"Prezydent Wulff poluje na okazje"
Najnowsze zarzuty są kolejną odsłoną skandalu wokół prezydenta, który wybuchł pod koniec zeszłego roku po ujawnieniu, że kilka lat temu Wulff pożyczył pół miliona euro na korzystnych warunkach od żony znajomego biznesmena, co zataił przed parlamentem Dolnej Saksonii. W kolejnych tygodniach media publikowały co raz to nowe historie o tym, że Wulff chętnie korzystał z zaproszeń do posiadłości zamożnych przedsiębiorców, oferowanych mu rabatów na samochody czy darmowych biletów lotniczych. - Christian Wulff ma mentalność kogoś, kto tylko poluje na okazje - komentowała najnowsze rewelacje mediów przewodnicząca niemieckich Zielonych Claudia Roth.

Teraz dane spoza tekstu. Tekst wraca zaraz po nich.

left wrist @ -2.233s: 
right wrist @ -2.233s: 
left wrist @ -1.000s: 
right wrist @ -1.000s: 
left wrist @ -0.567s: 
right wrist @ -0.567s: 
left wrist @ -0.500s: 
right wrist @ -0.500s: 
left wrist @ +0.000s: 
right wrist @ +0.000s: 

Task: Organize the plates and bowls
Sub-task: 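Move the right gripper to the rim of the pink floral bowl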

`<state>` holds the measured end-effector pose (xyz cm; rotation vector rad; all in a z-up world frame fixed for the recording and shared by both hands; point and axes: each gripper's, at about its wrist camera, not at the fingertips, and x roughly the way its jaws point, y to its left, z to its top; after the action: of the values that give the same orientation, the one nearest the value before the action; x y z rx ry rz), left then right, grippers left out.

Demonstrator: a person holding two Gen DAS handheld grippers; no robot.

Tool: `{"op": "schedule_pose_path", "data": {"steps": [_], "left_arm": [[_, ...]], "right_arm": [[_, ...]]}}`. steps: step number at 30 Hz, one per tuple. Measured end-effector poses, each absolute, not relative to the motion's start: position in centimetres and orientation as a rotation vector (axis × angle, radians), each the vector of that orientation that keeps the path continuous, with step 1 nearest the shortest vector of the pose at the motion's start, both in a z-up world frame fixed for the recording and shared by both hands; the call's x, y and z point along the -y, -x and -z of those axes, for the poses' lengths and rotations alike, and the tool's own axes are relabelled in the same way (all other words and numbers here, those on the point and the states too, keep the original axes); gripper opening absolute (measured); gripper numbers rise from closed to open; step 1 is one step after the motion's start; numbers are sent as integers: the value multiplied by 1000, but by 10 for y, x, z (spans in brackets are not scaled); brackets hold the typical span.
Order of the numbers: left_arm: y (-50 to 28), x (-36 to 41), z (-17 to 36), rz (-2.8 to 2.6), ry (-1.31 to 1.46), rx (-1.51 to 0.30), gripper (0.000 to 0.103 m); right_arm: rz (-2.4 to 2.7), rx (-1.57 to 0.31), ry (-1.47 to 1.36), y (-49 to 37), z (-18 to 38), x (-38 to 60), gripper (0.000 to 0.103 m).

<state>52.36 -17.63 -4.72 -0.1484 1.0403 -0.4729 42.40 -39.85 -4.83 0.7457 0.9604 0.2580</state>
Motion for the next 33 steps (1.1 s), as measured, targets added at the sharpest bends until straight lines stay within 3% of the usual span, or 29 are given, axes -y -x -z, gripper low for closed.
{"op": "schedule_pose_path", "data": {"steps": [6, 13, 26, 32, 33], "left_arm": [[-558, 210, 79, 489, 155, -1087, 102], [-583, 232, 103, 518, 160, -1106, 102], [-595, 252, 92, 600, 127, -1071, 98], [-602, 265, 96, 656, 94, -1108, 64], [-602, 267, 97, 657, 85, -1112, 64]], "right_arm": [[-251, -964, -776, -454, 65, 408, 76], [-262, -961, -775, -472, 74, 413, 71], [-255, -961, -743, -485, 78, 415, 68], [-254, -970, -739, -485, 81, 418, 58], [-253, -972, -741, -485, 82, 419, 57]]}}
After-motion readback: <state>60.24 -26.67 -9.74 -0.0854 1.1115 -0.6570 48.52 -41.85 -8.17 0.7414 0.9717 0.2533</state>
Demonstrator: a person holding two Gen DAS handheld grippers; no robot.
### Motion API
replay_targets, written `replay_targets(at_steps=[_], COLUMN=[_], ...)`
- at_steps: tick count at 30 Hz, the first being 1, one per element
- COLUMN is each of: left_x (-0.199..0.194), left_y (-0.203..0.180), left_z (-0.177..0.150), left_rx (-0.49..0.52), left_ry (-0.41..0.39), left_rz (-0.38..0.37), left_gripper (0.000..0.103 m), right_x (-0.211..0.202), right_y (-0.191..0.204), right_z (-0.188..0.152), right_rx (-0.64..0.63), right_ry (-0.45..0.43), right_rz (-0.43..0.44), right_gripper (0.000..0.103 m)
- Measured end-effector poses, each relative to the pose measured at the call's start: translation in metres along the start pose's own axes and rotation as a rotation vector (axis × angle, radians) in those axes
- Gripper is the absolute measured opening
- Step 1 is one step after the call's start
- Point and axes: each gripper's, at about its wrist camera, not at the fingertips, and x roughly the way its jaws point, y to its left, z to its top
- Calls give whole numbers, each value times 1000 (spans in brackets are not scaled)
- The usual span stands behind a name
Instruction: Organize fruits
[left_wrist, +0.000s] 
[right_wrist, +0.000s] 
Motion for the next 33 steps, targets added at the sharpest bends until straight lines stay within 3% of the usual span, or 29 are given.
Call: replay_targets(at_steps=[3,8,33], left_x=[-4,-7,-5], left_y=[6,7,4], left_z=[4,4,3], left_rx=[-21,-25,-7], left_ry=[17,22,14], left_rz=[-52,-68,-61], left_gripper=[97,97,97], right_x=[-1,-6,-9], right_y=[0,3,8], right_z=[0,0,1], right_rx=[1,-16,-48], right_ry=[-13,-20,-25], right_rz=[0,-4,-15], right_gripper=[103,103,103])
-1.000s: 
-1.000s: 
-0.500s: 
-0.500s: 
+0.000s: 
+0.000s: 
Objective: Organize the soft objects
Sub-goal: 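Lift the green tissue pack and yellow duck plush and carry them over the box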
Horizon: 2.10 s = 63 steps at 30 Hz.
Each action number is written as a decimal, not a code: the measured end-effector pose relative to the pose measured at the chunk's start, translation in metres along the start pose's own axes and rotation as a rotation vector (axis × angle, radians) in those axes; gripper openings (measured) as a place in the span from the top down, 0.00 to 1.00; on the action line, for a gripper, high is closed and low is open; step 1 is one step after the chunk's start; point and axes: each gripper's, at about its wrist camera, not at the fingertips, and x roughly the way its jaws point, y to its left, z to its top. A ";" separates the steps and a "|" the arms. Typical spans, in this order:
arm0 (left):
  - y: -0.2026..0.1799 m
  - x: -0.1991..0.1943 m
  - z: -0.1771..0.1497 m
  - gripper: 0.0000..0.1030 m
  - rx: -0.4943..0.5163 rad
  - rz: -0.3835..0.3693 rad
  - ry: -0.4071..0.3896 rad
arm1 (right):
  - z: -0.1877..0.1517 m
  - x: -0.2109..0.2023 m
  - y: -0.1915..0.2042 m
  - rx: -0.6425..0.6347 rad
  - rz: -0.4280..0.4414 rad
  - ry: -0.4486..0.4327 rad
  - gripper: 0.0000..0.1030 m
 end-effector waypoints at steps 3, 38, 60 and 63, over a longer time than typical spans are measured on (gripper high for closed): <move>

Zdaniem niemieckiej opozycji Wulff złamał ustawę o statusie ministra Dolnej Saksonii, zabraniającą przyjmowania korzyści majątkowych.
Wulff groził "Bildowi"
Dodatkowo prezydentowi zarzucono próbę wywierania nacisku na media, bo zadzwonił do redaktora naczelnego "Bilda" prosząc o wstrzymanie publikacji artykułu o korzystnym kredycie. Christian Wulff jest prezydentem Niemiec od lipca 2010 roku.